Портрет Гр<ановско>го вышел у Горб<унова> – чудо из чудес. Твой, о Герцен, очень похож, но никому не нравится. Это не ты – ты должен быть весел, с улыбкою. У ног Зевса я хочу видеть орла; у ног Искандера я хочу видеть ряд бутылок с несколькими, для разнообразия, штофами; при Зевсе должен быть Ганимед, при Искандере – Кетчер, наливающий, подливающий, возливающий и осушающий (ревущий не в зачет – это само по себе). Портрет Натальи Александровны – прелесть; я готов был бы украсть его, если б представился случай. Как хорош портрет Щепкина! Слеза, братец мой, чуть не прошибла меня, когда я[161] увидел эти старые, но прекрасные в их старости черты; мне показалось, будто он, друзьяка, сам вошел ко мне. Кто хочет убедиться, что старость имеет свою красоту, пусть посмотрит на этот портрет, если не может видеть подлинника. О портретах твоих детей не сужу – Саша изменяется, других я не видал.{772} Они понравились моей дочери – она пробовала даже их есть, но стекло помешало. Ну, прощайте. Смотрите же – никому, кроме наших близких. Ах, говорят, бедняк Огарев умирает с голоду за границею; что бы вам сложиться по подписке помочь ему: я бы тоже пожертвовал 1 рубль серебром.

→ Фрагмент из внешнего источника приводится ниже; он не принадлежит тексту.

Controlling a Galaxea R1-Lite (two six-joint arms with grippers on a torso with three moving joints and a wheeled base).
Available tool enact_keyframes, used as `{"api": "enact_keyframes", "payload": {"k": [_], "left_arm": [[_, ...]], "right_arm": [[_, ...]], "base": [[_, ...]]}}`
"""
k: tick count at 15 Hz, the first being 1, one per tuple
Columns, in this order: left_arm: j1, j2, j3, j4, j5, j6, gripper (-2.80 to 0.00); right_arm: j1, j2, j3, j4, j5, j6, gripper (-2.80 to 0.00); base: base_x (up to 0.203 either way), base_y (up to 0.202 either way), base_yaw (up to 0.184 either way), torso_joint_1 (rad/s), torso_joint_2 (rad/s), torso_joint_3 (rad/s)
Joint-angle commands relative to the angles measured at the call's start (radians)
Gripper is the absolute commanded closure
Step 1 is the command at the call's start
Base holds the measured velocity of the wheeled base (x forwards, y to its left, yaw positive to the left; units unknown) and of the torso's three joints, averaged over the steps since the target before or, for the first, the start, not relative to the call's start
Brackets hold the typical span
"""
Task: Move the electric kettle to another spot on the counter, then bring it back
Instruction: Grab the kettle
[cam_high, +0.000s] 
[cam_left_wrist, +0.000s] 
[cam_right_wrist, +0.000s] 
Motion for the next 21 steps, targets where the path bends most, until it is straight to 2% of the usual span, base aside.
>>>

Твое решение, любезный Герцен, отдать «Кто виноват? Кр<аевско>му, а не мне, совершенно справедливо. Подлости других не дают нам право поступать подло даже с подлецами.[162] Но только мне, соглашаясь, что ты прав, приходится волком выть. Я думал, что у меня будет две капитальные повести – Достоевского и твоя, – а мне надо брать повестями. Я еще не знаю, успеешь ли ты мне написать две вещицы, которые обещаешь, – уже одно то, что это не повести в твоем роде, т. е. с глубокою гуманною мыслию в основе, при внешней веселости и легкости, – важно. Такие вещи, как «Кто виноват?», не часто приходят в голову, а между тем одной такой вещи достаточно бы для успеха альманаха.{773}
Как вас всех благодарить за ваше участие, не знаю и не считаю нужным, но не могу не сказать, что это участие меня глубоко трогает. Я раздумался и сознал, что в одном отношении был вполне счастлив: много людей любили меня больше, нежели сколько я стоил. Целоваться не с женщинами в наш просвещенный XIX век и глупо и пошло, – так хоть стукни побольнее Мих<аила> Семеновича за меня, во изъявление моих к нему горячих чувств.{774} Статье г. Соловьева очень рад,{775} что, однако, не мешает мне печалиться о том, что при ней не будет статьи шепелявого профессора.{776} И статья была бы на славу и имя автора – всё это, братец, не что-нибудь так. – А всё-таки мне хотелось бы, чтобы Кавелин, о чем бы ни писал, коснулся своего взгляда на русскую историю в сравнении с историей Западной Европы. А то украду, ей-богу, украду – скажи ему. Такие мысли держать под спудом грех.{777}
Удивили и обрадовали меня две строки твои о Станкевиче: «Едет за границу и очень бы желал тебя взять. Стоит решиться». Чего же лучше? Одолжаться вообще неприятно в чем бы то ни было, и одолжать приятнее; но если уже такая доля, то лучше одолжаться порядочными людьми или вовсе никем не одолжаться. Я А<лександра> Ст<анкевича> хорошо узнал в его приезд в Питер, и мне быть одолженным ему будет также легко, сколько легко быть одолженным всяким человеком, которого много любишь и много уважаешь, и поэтому считаешь близким и родным себе. Мне нужно только знать – как и каким образом, когда, а главное, не стеснит ли это его и не повредит ли хоть сколько-нибудь его отношениям к отцу. Где он? Напиши поскорее, ради аллаха, да кстати скажи ему: нельзя ли де поскорее повестцы или рассказца – он тиснул уже таковой в Питере – на славу.{778} А сам ты, коли писать для альманаха, так брось сборы и пиши, да и других торопи. Времени мало: просрочить – значит всё испортить. Если Ст<анкевич> едет весною, благодаря альманаху я оставлю семейство не при чем, да и ворочусь ни с чем; если он едет осенью, я, может быть, и своих деньжонок прихвачу, да, пожалуй, еще и так, что чужих не нужно будет, а если и нужно, то немного. Всё это важно.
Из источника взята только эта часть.